**Global Anti-Money Laundering and Anti-Terrorist Financing Campaign**
The Financial Action Task Force completed its Plenary in Paris today, at the conclusion of which President Claes Norgren issued a report highlighting discussions on the FATF’s collaboration with the International Monetary Fund and World Bank on anti-money laundering and anti-terrorist financing standards; its typologies project; and its Non-Cooperative Countries and Territories (NCCTs) initiative.
The FATF has been working closely with the IMF and World Bank during a 12-month pilot programme to ensure the consistent application of anti-money laundering and anti-terrorist financing standards world wide. This has included a pilot programme in which the IMF and World Bank have been using the FATF’s Recommendations to assess countries’ financial systems. President Norgren reported that he has issued a letter to the IMF and the World Bank welcoming the successful conclusion of the pilot program, and encouraging the IMF and World Bank to continue their assessments on a comprehensive, uniform and permanent basis, as a regular part of their Financial Sector Assessment Program (FSAP).

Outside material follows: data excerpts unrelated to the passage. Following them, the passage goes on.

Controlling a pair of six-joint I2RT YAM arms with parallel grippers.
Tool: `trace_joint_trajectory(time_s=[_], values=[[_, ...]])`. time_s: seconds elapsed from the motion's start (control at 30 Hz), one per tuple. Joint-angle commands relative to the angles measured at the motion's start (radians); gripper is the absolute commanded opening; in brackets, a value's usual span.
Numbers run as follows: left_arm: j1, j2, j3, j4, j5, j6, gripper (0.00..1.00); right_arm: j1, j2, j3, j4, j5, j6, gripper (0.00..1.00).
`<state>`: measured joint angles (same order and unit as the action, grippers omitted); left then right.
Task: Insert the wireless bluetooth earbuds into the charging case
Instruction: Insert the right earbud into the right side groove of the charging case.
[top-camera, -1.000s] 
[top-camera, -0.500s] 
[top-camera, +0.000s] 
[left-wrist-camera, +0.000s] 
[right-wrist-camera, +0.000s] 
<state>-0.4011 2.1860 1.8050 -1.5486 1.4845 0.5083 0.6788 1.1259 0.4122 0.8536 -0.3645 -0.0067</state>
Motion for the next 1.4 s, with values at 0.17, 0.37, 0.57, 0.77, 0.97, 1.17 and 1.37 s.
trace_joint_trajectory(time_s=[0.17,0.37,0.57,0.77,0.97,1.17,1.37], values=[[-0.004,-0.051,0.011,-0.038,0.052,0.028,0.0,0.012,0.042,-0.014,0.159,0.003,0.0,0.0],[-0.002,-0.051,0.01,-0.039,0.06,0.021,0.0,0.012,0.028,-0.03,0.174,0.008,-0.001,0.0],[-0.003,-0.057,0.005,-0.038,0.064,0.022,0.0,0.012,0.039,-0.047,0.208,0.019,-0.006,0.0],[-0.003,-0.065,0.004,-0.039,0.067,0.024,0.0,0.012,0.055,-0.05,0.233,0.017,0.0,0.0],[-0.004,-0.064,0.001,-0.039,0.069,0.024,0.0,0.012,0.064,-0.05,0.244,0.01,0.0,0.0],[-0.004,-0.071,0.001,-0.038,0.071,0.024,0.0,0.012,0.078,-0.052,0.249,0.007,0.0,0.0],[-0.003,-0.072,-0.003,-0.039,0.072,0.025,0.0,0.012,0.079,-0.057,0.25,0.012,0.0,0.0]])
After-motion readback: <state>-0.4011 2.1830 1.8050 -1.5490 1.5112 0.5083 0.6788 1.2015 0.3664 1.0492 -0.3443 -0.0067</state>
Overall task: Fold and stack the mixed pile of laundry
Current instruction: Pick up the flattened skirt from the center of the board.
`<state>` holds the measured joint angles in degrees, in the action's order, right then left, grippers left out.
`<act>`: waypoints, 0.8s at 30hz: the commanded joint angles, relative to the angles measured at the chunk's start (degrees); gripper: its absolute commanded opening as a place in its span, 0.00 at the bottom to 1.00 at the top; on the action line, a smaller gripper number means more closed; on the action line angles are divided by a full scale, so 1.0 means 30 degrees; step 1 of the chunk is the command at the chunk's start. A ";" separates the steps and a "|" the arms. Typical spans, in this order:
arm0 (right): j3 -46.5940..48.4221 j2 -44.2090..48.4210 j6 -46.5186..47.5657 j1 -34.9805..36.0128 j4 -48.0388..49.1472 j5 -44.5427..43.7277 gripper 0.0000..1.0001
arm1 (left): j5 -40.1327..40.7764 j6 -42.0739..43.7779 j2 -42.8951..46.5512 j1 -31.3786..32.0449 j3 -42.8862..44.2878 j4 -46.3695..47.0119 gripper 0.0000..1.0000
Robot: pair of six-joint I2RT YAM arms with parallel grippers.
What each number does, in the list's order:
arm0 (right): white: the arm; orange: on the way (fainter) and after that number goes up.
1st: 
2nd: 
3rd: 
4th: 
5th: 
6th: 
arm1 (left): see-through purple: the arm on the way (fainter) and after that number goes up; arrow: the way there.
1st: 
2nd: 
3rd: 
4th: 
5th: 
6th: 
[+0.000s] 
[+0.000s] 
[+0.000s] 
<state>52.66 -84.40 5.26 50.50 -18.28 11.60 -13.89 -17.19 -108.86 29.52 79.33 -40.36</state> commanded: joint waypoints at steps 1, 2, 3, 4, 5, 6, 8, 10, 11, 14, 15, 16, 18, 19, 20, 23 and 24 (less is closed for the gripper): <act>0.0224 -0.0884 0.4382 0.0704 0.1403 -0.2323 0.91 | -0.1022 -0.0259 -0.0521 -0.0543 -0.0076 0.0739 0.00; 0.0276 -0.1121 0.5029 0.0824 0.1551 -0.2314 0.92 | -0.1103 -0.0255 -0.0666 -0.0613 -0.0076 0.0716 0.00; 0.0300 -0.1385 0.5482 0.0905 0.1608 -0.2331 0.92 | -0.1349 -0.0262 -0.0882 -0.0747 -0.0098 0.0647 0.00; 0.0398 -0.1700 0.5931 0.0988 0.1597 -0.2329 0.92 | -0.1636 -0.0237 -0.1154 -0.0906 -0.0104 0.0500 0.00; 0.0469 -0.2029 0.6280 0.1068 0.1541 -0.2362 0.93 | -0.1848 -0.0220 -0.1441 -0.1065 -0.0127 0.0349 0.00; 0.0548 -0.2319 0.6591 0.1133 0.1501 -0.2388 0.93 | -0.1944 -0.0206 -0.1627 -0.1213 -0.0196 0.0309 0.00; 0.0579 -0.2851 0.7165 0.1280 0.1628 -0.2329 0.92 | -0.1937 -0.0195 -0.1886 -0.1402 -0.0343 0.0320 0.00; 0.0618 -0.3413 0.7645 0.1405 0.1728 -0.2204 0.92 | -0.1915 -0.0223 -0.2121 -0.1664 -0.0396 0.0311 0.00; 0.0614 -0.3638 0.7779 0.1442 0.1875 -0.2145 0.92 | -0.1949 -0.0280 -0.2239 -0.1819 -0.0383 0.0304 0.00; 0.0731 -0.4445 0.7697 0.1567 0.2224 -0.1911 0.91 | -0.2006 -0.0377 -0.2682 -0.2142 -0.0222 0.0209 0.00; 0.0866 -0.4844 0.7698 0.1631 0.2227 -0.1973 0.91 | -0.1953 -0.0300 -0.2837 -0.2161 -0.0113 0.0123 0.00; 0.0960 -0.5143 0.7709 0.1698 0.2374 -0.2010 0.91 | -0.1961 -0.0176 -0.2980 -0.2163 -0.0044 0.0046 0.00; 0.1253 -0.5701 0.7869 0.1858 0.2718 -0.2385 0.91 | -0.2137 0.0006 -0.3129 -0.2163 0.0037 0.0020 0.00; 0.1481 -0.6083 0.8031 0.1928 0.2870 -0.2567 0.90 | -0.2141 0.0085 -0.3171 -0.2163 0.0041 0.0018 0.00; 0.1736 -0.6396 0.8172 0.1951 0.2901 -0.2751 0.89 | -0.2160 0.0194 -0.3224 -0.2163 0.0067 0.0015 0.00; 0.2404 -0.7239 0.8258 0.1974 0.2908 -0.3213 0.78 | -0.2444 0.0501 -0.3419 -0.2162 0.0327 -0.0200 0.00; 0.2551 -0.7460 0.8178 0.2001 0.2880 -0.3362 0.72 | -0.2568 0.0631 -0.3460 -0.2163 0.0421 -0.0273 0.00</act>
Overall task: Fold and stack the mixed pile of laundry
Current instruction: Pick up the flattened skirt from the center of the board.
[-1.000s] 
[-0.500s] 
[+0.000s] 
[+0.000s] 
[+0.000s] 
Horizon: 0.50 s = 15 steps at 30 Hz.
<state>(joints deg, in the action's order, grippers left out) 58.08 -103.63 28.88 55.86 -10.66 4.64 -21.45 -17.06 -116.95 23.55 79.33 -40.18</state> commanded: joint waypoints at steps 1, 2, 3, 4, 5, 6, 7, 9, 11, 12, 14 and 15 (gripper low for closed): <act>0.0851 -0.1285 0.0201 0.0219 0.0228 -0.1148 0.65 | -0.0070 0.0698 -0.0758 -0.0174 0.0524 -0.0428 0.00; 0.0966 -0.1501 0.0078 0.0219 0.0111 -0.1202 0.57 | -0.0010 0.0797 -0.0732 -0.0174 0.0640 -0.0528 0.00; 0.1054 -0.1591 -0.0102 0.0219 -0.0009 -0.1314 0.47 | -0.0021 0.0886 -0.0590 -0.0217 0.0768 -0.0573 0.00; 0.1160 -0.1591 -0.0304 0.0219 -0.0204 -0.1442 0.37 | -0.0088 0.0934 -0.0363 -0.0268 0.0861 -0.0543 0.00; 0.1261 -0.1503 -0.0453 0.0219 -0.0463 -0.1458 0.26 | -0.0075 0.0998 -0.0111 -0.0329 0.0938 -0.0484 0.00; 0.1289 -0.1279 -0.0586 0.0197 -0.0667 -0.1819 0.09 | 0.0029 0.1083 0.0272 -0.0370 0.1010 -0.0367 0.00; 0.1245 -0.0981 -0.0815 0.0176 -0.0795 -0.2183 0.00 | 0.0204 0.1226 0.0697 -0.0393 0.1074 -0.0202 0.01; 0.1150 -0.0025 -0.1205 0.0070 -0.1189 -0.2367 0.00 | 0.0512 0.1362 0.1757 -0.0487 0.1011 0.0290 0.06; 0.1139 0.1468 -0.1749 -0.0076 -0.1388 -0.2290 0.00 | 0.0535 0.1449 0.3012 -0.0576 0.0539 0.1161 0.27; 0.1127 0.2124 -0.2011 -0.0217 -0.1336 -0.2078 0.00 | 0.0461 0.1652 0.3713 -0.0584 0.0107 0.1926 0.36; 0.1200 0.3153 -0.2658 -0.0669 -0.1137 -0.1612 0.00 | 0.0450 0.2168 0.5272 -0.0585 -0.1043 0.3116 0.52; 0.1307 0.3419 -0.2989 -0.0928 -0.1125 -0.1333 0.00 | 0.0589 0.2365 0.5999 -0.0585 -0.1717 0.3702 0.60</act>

*”FATF members have agreed to a new common methodology to assess compliance with anti-money laundering and countering the financing of terrorism standards”*, the FATF President said. * “We look forward to its endorsement by the IMF and the World Bank and encourage them to conduct such assessments on a permanent and comprehensive basis.”*
A special seminar on the financing of terrorism was held on February 24 before the Plenary meeting.
*”Addressing terrorist financing is a crucial part of FATF’s mission. This seminar played an important role in helping us reach out to key partners in the international effort against the financing of terrorism,”* said Mr. Norgren.
The seminar focused specifically on the risks posed by alternative remittance systems, cash couriers, non-profit organisations and the links between narcotics trafficking and terrorist financing. The consensus of the participants was that the international community must develop improved mechanisms to collect and share information on terrorism financing.
The FATF will undertake further work to ensure implementation of practical steps for the international community in this area.
The FATF Plenary also reviewed the latest report of its typologies experts group, with Mr. Norgren acknowledging the importance of collecting systematic information on existing and new methods of money laundering and terrorist financing. He said the FATF therefore has agreed on a more effective process for keeping typologies under review and working on particular areas of high risk. Typologies (the study of trends and techniques in money laundering) reports are often used by law enforcement, policy makers, and the private sector in combating money-laundering.
Describing itself as the international body in charge of safeguarding the global financial system against money laundering and terrorist financing, the FATF announced today that, due to substantial reforms by the Ukraine and Egypt, it has removed the two countries from its list of Non-Cooperative Countries and Territories (NCCTs).
* “This is good news for Ukraine, Egypt and the international community,”* said President Norgren. He also said it is evidence that the NCCT process is working, and countries are taking substantive action to clean up their financial systems.
The FATF maintains a list of non-cooperative countries and territories which do not meet international standards against money laundering. Such countries can be subjected to counter-measures, including heightened scrutiny by banks dealing with any transactions originating from an NCCT-listed country.
Seven countries remain as designated NCCTs : Cook Islands, Guatemala, Indonesia, Myanmar, Nauru, Nigeria and Philippines.